Citing DNA evidence, Butler ruled the convictions were "based on assumptions we now know to be totally false," and released Hardin and Clark on bond.
But the Meade commonwealth's attorney's office elected to retry them, and persuaded a grand jury to hand up new indictments for perjury and kidnapping.
Butler last month dismissed those additional charges as vindictive, and the attorney general's office, which took control of the case last fall, said it would review the case.
Smith said in an interview that she hopes Clark and Hardin win civil rights suits they filed seeking compensation for their wrongful conviction, and that it produces "systemic" changes in Kentucky.
"Preventing wrongful convictions in the future is something everyone should be on board with," she said. "It shouldn't be controversial to want to end this kind of suffering. We are only half done."
In the motion to dismiss, the attorney general said suspicion immediately fell on the men after Warford was found stabbed to death because Hardin was her boyfriend.
Both also were admittedly interested in Satanism, according to the motion.
They both gave recorded statements denying involvement, but then-Louisville police Detective Mark Handy alleged that Hardin had said he'd participated in animal sacrifice and wanted to sacrifice a human.
"This alleged confession was used to great effect during the trial," the motion says.
Prosecutors also said a broken chalice found with a bloody rag in Hardin's home supported the belief that Hardin had sacrificed animals.
There was limited forensic evidence tying the defendant to the murder, but the commonwealth's forensic examiner testified that a hair on Warford's sweatpants was similar to Hardin's hair. And a jailhouse informant testified that Clark twice admitted to the murder.
"Taken as a whole, it was reasonable for the jury to convict both men," Heck and Prather say in their motion.
But over the years, the evidence collapsed.
The Kentucky Supreme Court, over the objection of local prosecutors and the attorney general's office, allowed post-conviction DNA testing that showed the hair found on Warford did not match either defendant.
The testing also showed blood on the rag was Hardin's, as he claimed all along.
Handy was investigated for falsifying evidence that led to the wrongful conviction of Edwin Chandler in another murder case, and that Handy ascribed to Chandler facts he could not have possibly known.
"Put bluntly, the commonwealth cannot put credibility into an unrecorded statement taken by a detective who has a documented history of fabricating details of a murder case," the motion says.
The assistant attorney general also noted that in a new trial jurors would learn about Handy's handling of the Chandler case, and that Chandler was falsely imprisoned for almost 10 years largely because of Handy's testimony.

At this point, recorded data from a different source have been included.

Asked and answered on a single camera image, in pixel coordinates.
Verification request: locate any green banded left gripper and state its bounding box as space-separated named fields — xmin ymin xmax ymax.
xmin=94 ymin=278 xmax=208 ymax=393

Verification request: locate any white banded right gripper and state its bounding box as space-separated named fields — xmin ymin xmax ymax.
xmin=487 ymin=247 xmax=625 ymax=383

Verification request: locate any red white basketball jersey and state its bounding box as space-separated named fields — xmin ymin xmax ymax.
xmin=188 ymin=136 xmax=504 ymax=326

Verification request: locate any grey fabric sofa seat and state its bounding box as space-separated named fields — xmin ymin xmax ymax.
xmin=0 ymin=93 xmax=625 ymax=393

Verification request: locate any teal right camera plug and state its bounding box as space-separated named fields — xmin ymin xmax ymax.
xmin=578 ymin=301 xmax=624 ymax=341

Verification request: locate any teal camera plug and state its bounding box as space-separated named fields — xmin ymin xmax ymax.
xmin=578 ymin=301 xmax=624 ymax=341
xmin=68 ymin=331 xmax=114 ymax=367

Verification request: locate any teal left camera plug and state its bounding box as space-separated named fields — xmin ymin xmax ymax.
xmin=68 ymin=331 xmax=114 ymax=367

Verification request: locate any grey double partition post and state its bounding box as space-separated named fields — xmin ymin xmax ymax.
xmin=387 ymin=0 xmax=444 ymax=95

The city paid $8.5 million to settle Chandler's lawsuit for wrongful arrest and imprisonment. A former Louisville police sergeant, Denny Butler, recommended that Handy be prosecuted for perjury. He never was, and is now a sergeant in the Jefferson County sheriff's office.
The motion also said Hardin never confessed to the jailhouse informant, who had offered perjured testimony against another inmate.
Former commonwealth's attorney Kenton Smith, who prosecuted the case, did not immediately respond to requests for comment. The current commonwealth's attorney, David M. Williams, said last month that he still wanted Clark and Hardin retried for the murder, but "that's not my call now."
He said he gave up the case last fall to the attorney general's office because he was swamped with other work.
Terry Sebastian, a spokesman for that office, said Williams sought the additional indictments that Butler dismissed as vindictive. But the judge singled out an assistant attorney general, Perry Ryan, who has worked on the prosecution for 20 years. He was recently removed him from the case.